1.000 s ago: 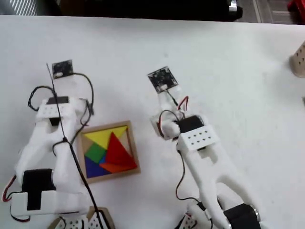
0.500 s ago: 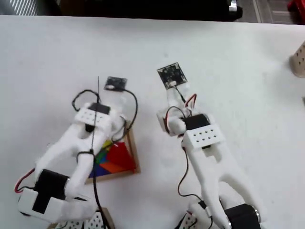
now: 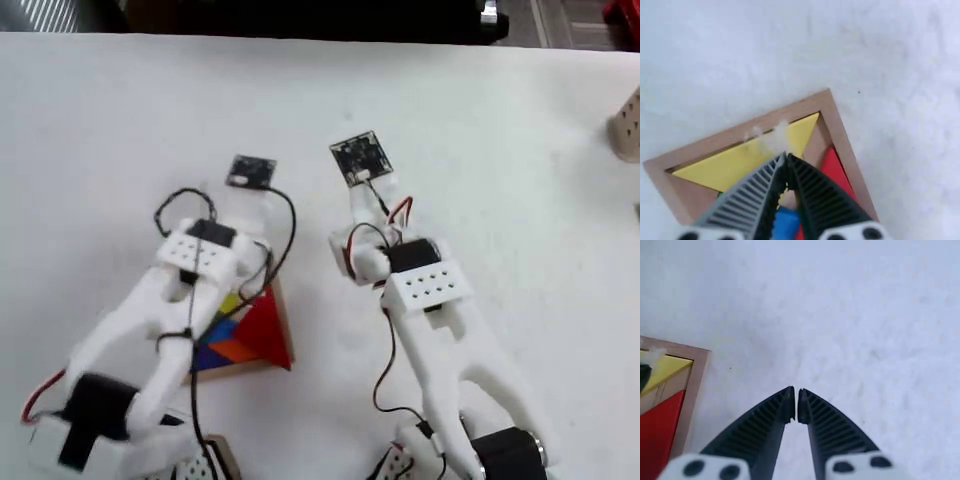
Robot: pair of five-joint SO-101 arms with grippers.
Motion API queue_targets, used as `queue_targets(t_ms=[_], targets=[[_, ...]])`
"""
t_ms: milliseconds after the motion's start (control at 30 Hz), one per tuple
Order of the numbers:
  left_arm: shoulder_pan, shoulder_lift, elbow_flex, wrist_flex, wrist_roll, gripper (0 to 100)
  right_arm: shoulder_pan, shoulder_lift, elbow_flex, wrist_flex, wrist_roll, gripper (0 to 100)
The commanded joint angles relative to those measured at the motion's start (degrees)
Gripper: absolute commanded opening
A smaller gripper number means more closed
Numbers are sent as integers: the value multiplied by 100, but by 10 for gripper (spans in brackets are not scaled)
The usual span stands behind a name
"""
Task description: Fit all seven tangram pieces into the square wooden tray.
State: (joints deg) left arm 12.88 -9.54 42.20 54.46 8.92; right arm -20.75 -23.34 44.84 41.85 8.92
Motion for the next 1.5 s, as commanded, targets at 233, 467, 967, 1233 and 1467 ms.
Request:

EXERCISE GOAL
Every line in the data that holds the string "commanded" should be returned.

OUTPUT FOR THIS EXERCISE
The commanded joint angles relative to those measured at the motion's start (degrees)
Gripper: absolute commanded opening
Motion for the next 1.5 s, as commanded, targets at 233, 467, 967, 1233 and 1467 ms.

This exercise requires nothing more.